_Brief_
Only one stretch of the data below is needed: the line with "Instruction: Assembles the" through the last line. Output it exactly and drop the pictures.
<<<<
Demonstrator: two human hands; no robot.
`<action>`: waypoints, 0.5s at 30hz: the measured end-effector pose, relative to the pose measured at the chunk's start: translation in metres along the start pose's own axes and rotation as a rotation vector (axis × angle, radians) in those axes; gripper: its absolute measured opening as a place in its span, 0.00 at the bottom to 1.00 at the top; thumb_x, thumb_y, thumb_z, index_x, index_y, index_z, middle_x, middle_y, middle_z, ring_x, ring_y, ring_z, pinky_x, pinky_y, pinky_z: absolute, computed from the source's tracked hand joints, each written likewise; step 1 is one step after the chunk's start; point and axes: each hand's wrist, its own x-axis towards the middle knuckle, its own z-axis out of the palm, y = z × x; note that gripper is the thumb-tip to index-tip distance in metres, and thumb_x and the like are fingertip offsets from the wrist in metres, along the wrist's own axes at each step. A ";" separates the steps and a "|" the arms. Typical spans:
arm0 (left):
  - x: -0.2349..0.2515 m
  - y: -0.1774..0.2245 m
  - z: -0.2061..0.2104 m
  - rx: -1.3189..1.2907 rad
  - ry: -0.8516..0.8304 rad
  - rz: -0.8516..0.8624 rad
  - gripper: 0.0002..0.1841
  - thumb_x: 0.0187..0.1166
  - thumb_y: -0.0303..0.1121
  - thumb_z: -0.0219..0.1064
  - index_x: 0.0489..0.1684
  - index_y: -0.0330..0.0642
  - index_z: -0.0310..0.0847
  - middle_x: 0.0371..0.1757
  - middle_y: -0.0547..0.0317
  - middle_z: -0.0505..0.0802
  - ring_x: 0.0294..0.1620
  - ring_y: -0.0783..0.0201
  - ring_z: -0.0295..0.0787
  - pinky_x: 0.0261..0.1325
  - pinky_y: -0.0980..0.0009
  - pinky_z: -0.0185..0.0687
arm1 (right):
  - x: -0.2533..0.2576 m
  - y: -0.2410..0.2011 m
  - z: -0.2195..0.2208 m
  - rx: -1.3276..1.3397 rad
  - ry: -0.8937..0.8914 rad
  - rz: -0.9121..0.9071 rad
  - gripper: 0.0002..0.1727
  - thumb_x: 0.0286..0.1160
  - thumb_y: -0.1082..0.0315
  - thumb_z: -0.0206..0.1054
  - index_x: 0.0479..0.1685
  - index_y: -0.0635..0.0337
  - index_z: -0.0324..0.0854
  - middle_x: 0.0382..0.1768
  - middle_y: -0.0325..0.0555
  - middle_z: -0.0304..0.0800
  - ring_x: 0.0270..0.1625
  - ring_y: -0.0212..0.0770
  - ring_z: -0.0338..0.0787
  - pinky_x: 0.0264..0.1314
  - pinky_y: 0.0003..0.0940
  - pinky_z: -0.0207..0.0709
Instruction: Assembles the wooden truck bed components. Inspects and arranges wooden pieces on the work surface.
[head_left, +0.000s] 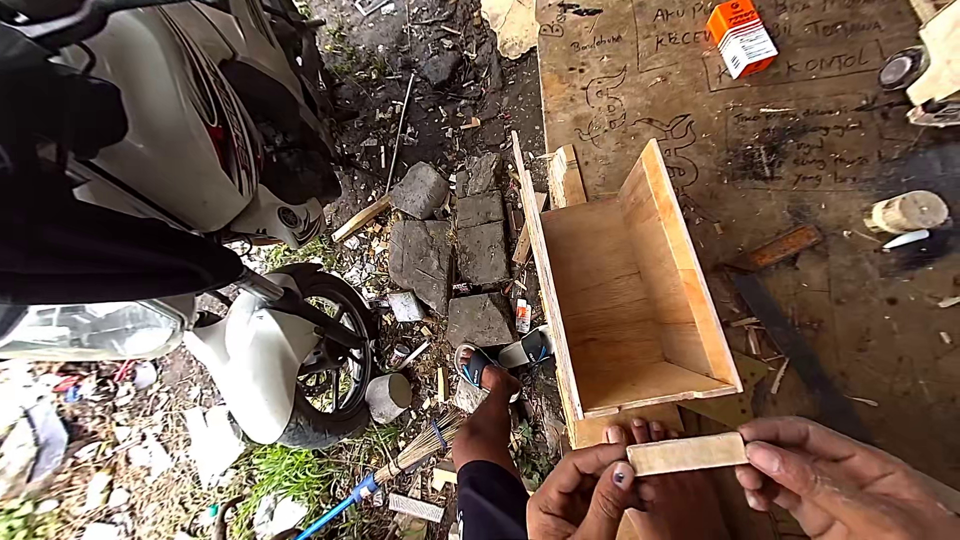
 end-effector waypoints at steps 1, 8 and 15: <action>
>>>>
_Completed exercise_
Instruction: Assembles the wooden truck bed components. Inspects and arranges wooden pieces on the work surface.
[head_left, +0.000s] 
 end-effector waypoints at steps 1, 8 and 15: <action>

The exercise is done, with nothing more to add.